▶ **Your instructions**: Apart from the pictures, return every line of the listing exactly.

▶ **Information supplied**:
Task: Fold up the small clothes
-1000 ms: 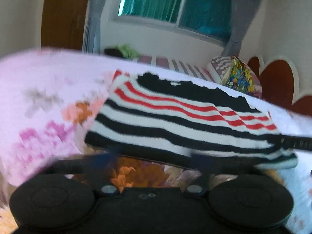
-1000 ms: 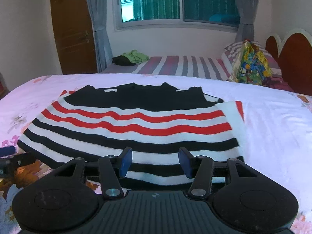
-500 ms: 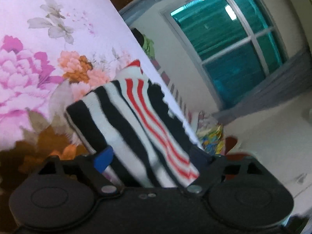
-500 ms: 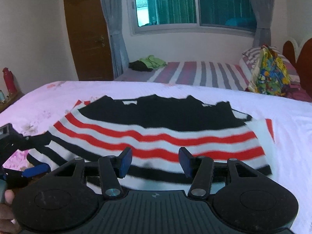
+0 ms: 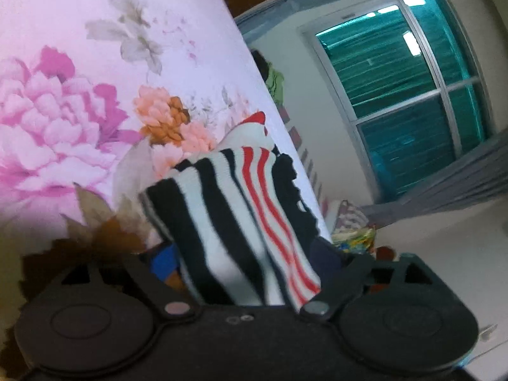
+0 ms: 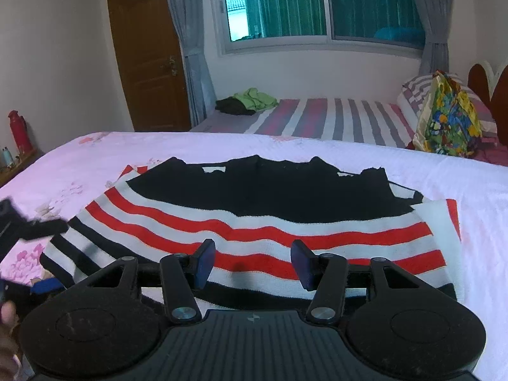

▶ **Your response**:
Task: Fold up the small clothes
-1000 ms: 
-1000 ms: 
-500 ms: 
-500 ms: 
+0 ms: 
+0 ms: 

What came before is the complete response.